§ **PROMPT**:
Reading the records below, find how many lines include the word "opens" and give that number alone.

[Items from a data source]
——————

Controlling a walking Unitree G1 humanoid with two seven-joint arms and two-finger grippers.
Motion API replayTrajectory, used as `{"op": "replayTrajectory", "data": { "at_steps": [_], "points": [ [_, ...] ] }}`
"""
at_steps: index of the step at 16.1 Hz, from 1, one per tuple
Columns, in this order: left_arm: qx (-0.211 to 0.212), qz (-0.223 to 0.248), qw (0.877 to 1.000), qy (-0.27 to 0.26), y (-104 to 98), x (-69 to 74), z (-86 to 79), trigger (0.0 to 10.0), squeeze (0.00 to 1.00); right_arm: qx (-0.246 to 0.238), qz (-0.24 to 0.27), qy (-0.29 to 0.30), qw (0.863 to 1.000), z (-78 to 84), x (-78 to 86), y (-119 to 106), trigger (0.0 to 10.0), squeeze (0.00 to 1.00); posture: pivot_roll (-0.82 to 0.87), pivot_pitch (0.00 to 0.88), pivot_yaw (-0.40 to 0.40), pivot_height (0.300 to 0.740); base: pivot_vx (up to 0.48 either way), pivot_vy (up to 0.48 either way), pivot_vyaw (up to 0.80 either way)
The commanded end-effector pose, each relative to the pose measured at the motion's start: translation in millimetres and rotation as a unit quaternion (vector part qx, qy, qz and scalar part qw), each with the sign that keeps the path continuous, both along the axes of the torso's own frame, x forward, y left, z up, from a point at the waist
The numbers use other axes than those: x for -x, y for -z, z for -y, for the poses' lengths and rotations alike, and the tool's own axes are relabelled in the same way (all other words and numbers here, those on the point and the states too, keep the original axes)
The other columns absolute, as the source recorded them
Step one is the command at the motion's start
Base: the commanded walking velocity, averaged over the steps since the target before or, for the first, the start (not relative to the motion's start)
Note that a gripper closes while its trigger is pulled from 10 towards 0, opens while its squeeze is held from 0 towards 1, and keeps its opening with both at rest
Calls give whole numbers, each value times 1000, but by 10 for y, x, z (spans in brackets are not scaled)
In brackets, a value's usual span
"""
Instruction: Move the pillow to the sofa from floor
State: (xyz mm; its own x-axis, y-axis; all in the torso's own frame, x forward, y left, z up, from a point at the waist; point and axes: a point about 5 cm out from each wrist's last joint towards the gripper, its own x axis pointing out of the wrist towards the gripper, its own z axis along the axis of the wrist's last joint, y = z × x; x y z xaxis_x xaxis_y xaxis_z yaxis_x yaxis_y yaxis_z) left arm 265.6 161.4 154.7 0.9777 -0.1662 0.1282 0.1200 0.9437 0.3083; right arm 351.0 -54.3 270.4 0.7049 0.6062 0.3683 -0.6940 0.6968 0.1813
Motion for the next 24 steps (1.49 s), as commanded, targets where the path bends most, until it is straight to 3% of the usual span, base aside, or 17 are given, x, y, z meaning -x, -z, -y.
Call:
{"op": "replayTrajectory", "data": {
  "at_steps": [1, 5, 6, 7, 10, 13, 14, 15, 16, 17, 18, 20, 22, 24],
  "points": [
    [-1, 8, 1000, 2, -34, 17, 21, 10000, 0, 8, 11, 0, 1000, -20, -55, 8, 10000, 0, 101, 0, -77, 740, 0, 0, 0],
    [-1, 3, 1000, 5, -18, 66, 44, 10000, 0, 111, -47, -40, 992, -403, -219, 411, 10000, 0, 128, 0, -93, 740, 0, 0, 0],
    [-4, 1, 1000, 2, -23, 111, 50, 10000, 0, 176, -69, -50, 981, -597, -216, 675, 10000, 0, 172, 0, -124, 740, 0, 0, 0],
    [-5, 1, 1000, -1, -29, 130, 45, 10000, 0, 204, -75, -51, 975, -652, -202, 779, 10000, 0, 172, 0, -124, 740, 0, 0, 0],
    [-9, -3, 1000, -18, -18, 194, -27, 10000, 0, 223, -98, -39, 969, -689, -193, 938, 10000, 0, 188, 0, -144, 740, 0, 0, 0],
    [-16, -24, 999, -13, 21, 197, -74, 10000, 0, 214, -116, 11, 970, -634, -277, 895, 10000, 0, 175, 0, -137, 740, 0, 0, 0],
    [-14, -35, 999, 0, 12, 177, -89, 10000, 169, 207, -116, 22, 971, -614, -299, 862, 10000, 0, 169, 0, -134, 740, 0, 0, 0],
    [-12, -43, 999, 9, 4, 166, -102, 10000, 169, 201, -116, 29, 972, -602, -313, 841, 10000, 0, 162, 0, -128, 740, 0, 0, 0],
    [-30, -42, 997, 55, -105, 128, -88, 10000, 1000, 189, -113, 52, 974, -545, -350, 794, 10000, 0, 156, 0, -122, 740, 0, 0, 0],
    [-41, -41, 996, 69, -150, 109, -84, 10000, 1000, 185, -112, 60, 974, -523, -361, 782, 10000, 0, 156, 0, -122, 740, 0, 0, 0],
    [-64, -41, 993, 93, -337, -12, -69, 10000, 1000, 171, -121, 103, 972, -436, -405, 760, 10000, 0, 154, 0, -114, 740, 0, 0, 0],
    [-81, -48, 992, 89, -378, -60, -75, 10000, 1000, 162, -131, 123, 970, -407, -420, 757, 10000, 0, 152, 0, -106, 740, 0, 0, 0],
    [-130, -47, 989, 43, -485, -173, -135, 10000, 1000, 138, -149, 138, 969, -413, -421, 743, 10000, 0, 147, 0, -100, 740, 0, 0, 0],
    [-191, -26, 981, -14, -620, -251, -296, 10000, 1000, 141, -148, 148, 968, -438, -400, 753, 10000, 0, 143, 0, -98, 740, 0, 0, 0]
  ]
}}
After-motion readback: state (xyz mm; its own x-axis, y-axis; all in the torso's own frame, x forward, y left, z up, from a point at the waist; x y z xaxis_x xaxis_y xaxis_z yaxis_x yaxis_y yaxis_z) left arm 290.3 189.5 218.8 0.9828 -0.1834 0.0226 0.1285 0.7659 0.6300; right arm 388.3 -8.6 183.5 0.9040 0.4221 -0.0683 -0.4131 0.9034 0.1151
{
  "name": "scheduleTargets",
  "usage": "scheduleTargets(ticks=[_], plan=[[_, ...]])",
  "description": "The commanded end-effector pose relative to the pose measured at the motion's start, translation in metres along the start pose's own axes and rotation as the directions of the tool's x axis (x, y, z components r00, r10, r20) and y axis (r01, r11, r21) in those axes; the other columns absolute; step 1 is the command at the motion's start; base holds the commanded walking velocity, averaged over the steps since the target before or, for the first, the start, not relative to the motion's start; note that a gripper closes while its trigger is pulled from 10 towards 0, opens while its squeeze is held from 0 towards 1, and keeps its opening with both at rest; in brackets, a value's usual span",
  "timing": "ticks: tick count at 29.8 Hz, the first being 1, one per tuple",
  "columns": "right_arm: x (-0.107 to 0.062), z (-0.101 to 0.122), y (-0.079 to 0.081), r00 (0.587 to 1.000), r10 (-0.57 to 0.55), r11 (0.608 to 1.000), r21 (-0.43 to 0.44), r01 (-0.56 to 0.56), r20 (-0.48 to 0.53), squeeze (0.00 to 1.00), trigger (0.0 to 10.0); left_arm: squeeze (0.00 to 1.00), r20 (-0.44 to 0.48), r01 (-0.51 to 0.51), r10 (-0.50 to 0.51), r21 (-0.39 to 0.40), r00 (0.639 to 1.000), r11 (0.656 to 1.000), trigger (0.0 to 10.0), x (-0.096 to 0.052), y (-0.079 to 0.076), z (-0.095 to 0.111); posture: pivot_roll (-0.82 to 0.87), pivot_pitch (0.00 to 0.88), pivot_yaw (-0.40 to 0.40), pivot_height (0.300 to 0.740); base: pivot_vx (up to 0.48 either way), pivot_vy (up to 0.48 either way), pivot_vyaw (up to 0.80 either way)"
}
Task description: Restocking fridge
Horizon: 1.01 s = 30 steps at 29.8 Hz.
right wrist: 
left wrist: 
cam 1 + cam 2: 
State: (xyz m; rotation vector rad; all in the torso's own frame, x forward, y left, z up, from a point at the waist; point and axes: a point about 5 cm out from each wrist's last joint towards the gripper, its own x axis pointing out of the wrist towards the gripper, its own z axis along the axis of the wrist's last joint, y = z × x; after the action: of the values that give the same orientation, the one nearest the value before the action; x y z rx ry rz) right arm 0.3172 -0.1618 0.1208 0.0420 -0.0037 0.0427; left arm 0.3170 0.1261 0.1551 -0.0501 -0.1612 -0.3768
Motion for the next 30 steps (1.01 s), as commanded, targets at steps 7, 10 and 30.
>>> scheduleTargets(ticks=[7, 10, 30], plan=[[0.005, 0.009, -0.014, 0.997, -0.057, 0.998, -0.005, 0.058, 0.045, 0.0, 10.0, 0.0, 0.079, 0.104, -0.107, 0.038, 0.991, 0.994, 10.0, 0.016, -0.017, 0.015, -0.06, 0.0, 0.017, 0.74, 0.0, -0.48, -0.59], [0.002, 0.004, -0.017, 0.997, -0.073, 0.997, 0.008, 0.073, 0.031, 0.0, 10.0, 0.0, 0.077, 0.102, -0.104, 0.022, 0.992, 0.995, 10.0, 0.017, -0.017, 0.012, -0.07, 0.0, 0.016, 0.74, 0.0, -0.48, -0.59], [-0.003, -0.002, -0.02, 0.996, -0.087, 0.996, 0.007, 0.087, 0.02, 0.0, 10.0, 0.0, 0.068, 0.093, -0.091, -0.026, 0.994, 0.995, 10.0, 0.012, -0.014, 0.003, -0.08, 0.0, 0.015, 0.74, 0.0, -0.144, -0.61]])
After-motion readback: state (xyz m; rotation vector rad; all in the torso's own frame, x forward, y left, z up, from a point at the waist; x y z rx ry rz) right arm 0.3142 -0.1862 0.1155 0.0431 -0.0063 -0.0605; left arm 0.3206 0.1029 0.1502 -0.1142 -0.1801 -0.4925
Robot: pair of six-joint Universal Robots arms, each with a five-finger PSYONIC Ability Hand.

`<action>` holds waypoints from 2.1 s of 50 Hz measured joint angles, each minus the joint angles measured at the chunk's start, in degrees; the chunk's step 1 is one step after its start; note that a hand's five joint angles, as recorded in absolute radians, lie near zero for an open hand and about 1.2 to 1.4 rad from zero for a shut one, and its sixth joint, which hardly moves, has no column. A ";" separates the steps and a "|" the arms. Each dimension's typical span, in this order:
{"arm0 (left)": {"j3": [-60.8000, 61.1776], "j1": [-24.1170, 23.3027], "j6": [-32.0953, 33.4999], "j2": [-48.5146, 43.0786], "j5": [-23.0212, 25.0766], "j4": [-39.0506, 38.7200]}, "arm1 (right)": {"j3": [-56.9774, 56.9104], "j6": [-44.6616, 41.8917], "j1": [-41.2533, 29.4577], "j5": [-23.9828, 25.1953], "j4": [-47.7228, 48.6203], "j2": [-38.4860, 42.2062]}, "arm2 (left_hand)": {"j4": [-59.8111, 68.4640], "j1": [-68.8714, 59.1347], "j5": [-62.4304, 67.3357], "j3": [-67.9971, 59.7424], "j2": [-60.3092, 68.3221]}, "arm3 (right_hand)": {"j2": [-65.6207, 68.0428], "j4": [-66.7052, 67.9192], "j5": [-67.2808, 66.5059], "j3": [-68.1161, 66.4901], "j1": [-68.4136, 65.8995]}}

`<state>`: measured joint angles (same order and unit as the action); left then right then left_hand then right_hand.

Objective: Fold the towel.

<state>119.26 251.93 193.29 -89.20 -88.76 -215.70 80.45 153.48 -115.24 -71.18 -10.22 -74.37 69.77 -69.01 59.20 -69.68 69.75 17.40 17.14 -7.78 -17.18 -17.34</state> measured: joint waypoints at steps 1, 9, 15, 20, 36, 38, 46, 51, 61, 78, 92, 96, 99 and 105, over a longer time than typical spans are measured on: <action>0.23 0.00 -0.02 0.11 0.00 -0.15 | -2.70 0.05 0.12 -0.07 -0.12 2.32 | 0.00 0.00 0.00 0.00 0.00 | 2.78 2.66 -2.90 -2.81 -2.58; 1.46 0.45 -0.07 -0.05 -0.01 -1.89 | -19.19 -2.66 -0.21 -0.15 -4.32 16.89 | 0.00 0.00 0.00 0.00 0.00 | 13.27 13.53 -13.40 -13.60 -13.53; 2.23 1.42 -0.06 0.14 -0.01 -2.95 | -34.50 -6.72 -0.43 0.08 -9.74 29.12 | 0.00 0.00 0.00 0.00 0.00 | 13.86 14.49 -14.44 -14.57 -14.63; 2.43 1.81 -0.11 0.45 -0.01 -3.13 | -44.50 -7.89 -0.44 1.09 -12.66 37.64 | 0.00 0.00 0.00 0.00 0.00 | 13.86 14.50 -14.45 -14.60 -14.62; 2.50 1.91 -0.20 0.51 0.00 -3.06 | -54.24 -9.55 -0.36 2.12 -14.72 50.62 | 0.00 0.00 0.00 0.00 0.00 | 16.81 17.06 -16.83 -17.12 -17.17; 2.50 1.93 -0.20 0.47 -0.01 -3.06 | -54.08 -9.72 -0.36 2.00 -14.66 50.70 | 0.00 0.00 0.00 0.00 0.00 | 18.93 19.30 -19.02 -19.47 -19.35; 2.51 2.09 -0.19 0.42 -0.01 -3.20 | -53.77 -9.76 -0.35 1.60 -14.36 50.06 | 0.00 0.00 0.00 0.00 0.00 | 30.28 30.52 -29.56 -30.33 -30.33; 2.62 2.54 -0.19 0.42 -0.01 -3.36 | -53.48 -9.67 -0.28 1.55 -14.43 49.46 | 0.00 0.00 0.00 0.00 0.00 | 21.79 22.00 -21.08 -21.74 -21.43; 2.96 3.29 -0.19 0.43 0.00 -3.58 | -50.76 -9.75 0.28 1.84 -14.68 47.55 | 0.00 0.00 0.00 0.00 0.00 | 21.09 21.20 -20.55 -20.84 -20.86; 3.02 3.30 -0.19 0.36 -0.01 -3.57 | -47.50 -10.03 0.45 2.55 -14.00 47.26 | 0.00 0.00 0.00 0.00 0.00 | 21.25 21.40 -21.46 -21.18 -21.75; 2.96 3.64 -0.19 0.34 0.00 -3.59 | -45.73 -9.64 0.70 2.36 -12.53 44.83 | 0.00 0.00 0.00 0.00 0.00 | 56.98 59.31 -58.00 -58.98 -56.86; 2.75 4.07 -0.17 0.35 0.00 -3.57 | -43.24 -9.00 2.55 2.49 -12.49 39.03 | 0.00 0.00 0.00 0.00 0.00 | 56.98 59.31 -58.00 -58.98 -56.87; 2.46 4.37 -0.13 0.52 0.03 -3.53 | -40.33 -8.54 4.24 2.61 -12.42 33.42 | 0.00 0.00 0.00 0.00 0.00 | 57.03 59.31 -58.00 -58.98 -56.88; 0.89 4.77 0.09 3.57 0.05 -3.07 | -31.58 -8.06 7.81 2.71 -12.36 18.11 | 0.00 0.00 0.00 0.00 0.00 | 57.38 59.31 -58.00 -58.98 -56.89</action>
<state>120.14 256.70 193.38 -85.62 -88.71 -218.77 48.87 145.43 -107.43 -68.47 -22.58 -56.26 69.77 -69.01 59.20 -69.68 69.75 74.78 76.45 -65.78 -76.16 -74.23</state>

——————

§ **WRITTEN REPLY**:
2